On a practical level, the ruling changes how Wisconsin, a deeply divided state that could sway the Electoral College, will conduct an election that is just four months away. On a symbolic level, the judicial reversal changes will likely fuel Republican claims that the court has become a deeply partisan force — claims Democrats made not long ago, when most justices were conservative.

Drop boxes were used for years in Wisconsin as one of several ways, along with early in-person voting and voting by mail, for voters to return their ballots before Election Day. The widespread use of drop boxes in 2020, during the COVID-19 pandemic, drew the ire of Republicans and led to a lawsuit that the previous court majority ruled largely banning their use.

“Our decision today does not compel or require municipal officials to use drop boxes,” Justice Ann Walsh Bradley, a liberal, wrote Friday for the four-justice majority. “It merely recognizes,” she added, what Wisconsin law “has always meant: that officials may lawfully use secured drop boxes in an exercise of their statutorily granted discretion.”

Her conservative colleague, Justice Rebecca Bradley, disagreed, writing in a dissent that “the majority has once again abandoned the rule of law in an effort to advance its political agenda.”

Friday’s ruling is part of a broader effort by Democrats and progressive groups to get the Wisconsin Supreme Court to weigh in on some of the state’s thorniest policy issues. After liberals won a 4-3 majority last year, the court ordered the redrawing of state legislative districts, which had long been rigged in Republican favor. Earlier this week, the justices announced they would hear a case asking them to consider whether the state Constitution includes a right to abortion.

For much of the 2010s, Democrats were relegated to Wisconsin’s policymaking sidelines as Gov. Scott Walker and his fellow Republicans in the legislature reshaped the state in a more conservative image, including by weakening the power of unions. When the union limits were challenged, the Wisconsin Supreme Court, then controlled by conservatives, gave the new policy a judicial blessing.

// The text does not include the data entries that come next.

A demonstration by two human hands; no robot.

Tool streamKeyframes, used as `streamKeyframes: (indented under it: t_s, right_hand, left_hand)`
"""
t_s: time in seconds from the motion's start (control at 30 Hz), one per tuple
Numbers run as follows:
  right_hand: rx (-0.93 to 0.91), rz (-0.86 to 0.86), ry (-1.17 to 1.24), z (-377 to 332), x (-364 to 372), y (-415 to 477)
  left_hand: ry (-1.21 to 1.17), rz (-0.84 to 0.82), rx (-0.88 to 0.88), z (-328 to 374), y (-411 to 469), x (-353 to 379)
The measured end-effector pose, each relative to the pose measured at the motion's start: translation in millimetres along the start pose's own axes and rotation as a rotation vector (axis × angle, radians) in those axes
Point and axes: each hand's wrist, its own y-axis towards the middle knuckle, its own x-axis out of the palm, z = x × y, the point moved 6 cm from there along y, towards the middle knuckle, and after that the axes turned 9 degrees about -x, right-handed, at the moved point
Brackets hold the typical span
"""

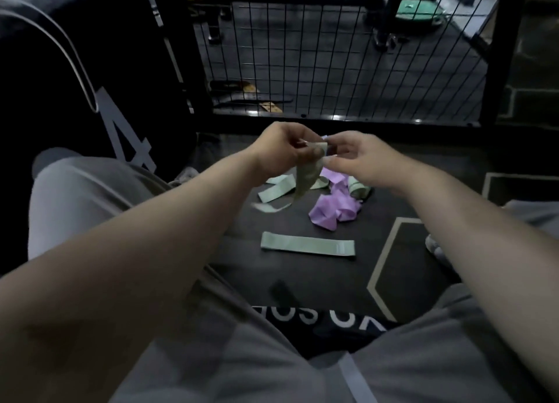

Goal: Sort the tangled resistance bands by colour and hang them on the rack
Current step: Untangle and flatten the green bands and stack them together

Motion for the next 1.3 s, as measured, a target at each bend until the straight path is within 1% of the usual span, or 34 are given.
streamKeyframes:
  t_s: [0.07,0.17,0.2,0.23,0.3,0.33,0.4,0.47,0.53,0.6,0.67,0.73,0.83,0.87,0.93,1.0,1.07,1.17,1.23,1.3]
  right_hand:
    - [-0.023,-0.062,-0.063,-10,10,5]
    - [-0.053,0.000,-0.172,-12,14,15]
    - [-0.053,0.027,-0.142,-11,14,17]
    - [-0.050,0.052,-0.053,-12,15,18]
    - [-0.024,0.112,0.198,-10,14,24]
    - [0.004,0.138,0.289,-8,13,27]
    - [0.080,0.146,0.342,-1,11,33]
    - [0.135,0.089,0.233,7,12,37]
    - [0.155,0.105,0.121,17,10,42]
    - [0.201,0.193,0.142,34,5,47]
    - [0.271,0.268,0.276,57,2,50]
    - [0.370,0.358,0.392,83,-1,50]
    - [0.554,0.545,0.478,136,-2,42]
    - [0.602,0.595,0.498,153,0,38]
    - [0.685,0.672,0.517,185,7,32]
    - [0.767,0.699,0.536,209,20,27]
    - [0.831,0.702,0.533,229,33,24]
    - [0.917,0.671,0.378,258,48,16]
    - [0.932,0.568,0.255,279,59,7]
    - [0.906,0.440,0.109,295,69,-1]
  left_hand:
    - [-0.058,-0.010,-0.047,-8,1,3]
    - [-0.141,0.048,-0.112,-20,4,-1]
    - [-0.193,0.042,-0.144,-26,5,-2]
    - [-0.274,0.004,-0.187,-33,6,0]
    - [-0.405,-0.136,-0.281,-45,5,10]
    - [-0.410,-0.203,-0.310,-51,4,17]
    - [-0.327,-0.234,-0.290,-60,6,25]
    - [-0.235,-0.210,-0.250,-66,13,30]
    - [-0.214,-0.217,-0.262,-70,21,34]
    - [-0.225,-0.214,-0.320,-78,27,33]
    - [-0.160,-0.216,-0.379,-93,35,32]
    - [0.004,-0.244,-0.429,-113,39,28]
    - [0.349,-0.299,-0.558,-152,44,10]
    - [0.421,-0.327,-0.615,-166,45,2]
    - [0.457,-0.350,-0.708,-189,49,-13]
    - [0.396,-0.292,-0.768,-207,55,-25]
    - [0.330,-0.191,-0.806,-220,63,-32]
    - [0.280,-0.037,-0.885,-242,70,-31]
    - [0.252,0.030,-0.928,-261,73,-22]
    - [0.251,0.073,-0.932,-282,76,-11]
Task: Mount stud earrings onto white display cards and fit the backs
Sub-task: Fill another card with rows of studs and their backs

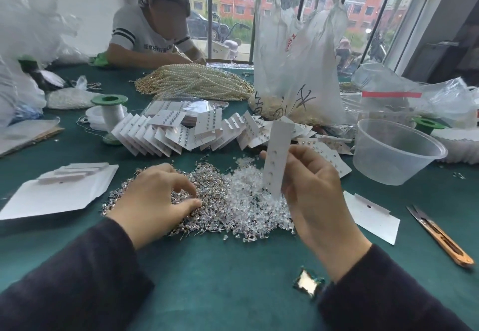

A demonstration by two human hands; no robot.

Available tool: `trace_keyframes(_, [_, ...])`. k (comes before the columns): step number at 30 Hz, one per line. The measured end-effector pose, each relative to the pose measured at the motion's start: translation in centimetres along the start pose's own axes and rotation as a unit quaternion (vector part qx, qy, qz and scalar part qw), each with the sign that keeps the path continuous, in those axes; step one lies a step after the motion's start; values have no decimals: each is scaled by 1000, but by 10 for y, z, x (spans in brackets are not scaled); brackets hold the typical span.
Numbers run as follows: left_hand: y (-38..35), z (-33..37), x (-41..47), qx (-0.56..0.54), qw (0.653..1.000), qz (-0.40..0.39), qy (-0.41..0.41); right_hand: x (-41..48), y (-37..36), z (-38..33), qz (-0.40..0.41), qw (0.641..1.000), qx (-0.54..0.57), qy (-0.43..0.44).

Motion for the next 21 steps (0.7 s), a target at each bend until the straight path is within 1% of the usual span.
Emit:
trace_keyframes(2, [3,1,1,-15,1000,22,-2,-1,-6,10,-30,992,106,-54])
trace_keyframes(3, [3,0,1,-20,1000,24,-3,-2,-10,14,-42,986,140,-77])
trace_keyframes(5, [-1,-2,2,-25,1000,14,0,-4,-19,20,-70,973,185,-117])
trace_keyframes(7, [-3,-3,2,-34,999,4,3,-6,-25,23,-92,962,217,-139])
trace_keyframes(11, [-1,-3,2,-19,1000,25,0,-8,-28,27,-104,947,256,-163])
trace_keyframes(13, [3,-3,2,-32,998,45,5,-9,-29,28,-106,941,273,-170])
trace_keyframes(17, [8,-14,2,-158,985,56,40,-10,-31,30,-110,934,286,-184])
trace_keyframes(21, [8,-16,1,-237,969,51,50,-11,-34,35,-117,930,287,-200])
Point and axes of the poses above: each hand's wrist, its own x-axis towards the middle knuckle, its own y-axis out of the back of the hand, z = x × y, the point moved 8 cm from there along x, towards the middle knuckle, and after that the axes turned 9 degrees about -z, right-handed, at the moved point
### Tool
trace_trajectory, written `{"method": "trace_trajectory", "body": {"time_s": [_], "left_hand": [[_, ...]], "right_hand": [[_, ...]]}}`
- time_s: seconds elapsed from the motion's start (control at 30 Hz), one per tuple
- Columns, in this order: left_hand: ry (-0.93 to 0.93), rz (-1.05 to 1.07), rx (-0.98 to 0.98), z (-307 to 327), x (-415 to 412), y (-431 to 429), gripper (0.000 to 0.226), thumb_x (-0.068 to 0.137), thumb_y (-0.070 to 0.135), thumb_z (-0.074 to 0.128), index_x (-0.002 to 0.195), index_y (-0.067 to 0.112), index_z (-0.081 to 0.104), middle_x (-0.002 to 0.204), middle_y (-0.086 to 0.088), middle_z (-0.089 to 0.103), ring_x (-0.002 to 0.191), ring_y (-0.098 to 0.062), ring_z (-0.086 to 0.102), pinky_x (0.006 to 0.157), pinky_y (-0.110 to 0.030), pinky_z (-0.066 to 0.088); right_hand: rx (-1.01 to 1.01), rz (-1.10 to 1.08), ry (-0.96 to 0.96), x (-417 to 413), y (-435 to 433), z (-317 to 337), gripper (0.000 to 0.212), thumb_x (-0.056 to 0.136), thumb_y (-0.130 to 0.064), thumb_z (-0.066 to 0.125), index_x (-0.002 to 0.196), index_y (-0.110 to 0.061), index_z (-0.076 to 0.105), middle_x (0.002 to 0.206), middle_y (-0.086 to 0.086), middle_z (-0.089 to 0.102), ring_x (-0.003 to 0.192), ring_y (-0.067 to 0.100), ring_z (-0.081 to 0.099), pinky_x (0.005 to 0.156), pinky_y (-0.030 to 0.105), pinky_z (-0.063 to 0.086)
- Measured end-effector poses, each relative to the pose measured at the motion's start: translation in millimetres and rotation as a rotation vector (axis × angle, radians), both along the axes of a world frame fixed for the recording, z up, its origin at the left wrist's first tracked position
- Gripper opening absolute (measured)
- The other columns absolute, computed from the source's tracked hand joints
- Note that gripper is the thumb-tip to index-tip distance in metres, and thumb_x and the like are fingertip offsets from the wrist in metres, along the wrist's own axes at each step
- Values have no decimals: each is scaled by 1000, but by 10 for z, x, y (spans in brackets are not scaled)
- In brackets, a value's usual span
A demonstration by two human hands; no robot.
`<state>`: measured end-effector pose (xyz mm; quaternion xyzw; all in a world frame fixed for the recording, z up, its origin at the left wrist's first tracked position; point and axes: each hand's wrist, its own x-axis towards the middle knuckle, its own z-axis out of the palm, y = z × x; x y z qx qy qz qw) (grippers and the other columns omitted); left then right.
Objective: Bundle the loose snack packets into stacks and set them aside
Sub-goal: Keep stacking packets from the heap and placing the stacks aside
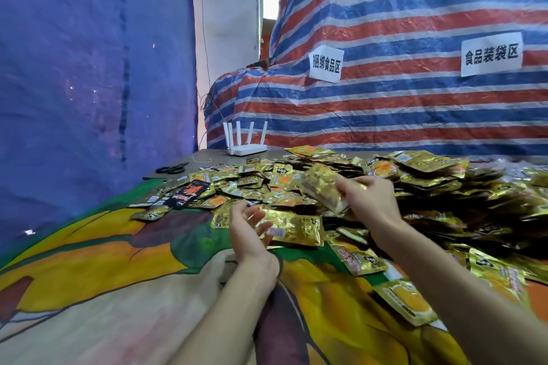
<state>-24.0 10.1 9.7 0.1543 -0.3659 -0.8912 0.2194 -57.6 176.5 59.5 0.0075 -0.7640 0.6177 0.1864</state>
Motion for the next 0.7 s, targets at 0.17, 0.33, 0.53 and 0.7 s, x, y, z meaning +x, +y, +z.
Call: {"method": "trace_trajectory", "body": {"time_s": [0.17,0.33,0.53,0.7], "left_hand": [[-53,-20,34,-55,-39,37,29,96,37,49,84,14,59,75,0,57,53,-14,47,49,-26,31],[28,-115,-185,-50,-29,85,29,99,33,49,85,12,62,62,3,59,46,-11,47,48,-25,32],[299,-178,-653,9,210,418,9,99,20,56,94,16,62,73,9,59,61,-5,51,57,-17,43],[170,247,-802,445,31,99,4,92,23,49,93,24,53,85,7,58,76,-6,55,75,-37,48]], "right_hand": [[344,-163,-26,-401,-11,197,19,89,-15,58,74,-4,58,67,9,53,63,26,50,55,32,36],[861,-227,-76,-553,-186,57,20,93,-30,56,98,-10,59,106,16,64,99,36,58,77,36,42],[1263,-380,-41,-530,-440,-24,37,94,-40,57,120,-16,64,132,18,55,123,35,48,98,42,39],[1182,-279,145,-591,-709,79,31,88,-35,56,111,-17,64,123,16,59,118,35,50,94,44,38]]}}
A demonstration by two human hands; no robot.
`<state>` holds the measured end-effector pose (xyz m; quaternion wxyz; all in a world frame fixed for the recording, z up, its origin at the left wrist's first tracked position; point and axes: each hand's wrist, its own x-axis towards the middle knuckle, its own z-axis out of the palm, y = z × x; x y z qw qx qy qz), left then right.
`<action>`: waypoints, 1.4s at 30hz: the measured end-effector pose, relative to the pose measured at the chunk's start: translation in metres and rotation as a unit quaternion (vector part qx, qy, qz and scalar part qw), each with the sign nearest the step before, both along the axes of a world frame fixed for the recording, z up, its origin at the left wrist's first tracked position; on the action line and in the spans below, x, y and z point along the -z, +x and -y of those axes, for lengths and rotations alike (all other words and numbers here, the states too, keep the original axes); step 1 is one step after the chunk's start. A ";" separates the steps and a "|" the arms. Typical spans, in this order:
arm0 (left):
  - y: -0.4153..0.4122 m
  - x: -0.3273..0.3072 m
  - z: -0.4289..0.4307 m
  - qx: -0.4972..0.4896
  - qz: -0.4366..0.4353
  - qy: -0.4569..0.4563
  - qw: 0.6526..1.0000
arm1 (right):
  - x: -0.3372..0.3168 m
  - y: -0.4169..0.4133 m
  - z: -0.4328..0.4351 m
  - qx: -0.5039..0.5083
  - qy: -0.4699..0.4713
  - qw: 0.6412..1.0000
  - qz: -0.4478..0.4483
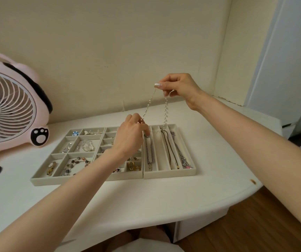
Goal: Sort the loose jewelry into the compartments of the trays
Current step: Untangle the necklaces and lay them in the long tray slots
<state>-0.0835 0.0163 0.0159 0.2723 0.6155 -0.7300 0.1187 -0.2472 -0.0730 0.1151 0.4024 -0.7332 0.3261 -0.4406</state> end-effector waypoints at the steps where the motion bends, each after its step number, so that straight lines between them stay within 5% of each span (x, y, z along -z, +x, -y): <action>1: 0.001 0.000 0.000 0.001 -0.001 0.000 1.000 | 0.000 0.001 0.000 -0.001 -0.001 1.000 -0.002; 16: 0.002 0.006 -0.006 0.013 0.044 0.030 0.998 | -0.007 0.006 -0.002 0.017 0.010 1.000 0.012; 25: 0.004 0.017 -0.019 0.075 0.083 -0.069 0.991 | -0.005 0.001 0.009 0.053 0.009 0.999 0.011; 35: 0.002 0.006 -0.042 0.227 0.261 -0.209 0.915 | 0.036 0.005 0.026 0.103 0.032 0.992 -0.068; 42: -0.010 0.004 -0.052 0.265 0.273 -0.201 0.903 | 0.063 0.015 0.027 0.063 0.068 0.989 -0.118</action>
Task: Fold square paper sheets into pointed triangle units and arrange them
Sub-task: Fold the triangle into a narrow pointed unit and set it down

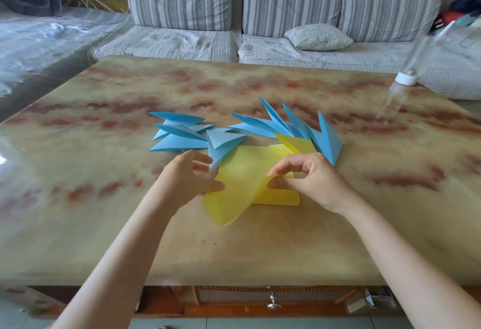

After Gov. Tony Evers, a Democrat, won the 2018 election and was re-elected in 2022, the state Supreme Court remained a hurdle for liberals. The conservative majority ruled against ballot boxes and created a “least changes” standard for legislative district redistricting that cemented Republican advantages. The court also said that officials appointed by Mr. Walker could remain in their posts after their terms expired until the Republican-controlled state Senate confirmed replacements selected by Mr. Evers — which senators often refused to do.

On Friday, Mr Evers called the ballot box ruling a “victory for our democracy” and said: “We will continue to fight to ensure that every eligible voter can cast their vote safely, securely and as easily as possible.”

Madison Mayor Satya Rhodes-Conway, a Democrat, also praised the ruling in a statement. “I am so glad that common sense prevailed and that Wisconsin now has a Supreme Court that is interested in expanding voting rights, rather than restricting them,” she said.

Unlike some other states, the Wisconsin Supreme Court is officially nonpartisan. Justices are elected on a statewide ballot to staggered 10-year terms. Yet the court’s ideological lines have long been clear, and even the appearance of neutrality has disappeared from justices’ election campaigns.

When Judge Janet Protasiewicz ran for office last year, she said she believed abortion should be “a woman’s right to choose” and declared that the state’s legislative maps were “rigged.” The race was the most expensive judicial election in U.S. history, and Judge Protasiewicz’s victory flipped the court, which previously had a 4-3 conservative majority, into liberal hands.

There is at least a chance that some of the court’s latest rulings will not last. A liberal justice whose term expires next year is not running for re-election, and conservatives could retake the majority if they win that seat. The campaign is already in full swing.